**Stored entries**
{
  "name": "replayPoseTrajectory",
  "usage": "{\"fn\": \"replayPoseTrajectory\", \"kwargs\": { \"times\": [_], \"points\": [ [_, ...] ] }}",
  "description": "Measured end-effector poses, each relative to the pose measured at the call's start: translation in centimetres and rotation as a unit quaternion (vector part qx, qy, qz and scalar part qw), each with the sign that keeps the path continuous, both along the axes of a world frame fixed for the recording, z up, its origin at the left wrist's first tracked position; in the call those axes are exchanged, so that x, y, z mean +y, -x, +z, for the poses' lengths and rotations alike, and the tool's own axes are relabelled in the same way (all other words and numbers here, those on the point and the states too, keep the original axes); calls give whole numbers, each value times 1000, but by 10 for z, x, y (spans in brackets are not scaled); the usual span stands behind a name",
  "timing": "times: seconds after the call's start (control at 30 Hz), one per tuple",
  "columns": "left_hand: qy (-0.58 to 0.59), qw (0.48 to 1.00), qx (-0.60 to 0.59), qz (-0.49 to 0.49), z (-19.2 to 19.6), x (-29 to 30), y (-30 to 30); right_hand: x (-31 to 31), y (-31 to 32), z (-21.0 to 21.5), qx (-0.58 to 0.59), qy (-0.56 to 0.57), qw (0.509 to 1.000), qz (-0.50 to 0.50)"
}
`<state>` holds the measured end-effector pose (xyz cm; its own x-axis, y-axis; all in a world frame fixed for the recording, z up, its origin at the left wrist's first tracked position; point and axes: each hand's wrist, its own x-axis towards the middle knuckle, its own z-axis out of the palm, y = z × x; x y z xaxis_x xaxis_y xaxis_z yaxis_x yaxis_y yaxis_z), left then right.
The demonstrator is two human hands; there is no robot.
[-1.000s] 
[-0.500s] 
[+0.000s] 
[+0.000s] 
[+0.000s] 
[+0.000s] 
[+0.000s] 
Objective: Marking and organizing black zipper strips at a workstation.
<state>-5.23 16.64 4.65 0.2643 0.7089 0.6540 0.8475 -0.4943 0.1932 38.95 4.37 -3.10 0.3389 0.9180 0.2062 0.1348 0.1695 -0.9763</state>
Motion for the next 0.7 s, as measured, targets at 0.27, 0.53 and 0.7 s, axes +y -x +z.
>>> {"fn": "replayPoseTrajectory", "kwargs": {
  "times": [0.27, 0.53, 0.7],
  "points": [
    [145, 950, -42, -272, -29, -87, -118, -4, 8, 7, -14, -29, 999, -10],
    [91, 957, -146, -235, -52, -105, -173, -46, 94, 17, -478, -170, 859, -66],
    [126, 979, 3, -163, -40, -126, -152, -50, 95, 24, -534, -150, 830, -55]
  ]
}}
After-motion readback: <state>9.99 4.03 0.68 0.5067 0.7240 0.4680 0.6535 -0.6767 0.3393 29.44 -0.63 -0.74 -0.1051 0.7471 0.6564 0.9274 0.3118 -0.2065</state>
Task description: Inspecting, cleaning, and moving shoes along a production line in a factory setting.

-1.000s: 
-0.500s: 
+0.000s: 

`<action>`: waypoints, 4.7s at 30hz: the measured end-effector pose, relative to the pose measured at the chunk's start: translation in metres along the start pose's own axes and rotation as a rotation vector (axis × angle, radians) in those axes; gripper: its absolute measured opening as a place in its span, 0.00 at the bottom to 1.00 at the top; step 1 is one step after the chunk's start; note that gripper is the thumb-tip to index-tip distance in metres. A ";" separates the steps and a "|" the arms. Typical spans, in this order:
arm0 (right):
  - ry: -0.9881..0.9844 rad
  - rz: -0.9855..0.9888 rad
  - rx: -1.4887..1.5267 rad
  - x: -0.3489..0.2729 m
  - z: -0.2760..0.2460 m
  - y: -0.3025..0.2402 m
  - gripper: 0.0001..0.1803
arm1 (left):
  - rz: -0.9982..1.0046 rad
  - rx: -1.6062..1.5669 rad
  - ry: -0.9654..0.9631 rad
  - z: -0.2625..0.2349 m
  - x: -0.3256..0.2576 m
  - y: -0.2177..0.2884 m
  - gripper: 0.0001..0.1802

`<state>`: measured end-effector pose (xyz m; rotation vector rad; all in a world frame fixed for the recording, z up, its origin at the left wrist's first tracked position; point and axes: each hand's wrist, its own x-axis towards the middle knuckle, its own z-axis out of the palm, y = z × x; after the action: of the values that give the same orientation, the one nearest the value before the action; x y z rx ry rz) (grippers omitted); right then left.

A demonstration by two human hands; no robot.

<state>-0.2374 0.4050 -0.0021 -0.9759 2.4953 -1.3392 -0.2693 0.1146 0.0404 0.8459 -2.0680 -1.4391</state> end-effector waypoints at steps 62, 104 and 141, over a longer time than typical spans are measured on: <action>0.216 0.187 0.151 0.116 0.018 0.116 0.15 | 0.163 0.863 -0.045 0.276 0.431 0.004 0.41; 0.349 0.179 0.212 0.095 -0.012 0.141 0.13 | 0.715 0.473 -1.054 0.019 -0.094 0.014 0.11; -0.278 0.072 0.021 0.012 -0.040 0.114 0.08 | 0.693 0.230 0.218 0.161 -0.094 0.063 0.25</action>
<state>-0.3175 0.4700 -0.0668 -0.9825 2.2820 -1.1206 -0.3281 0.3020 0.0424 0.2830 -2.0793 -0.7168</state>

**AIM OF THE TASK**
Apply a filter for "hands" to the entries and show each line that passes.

**FINAL ANSWER**
The demonstrator is two human hands; there is no robot.
A demonstration by two human hands; no robot.

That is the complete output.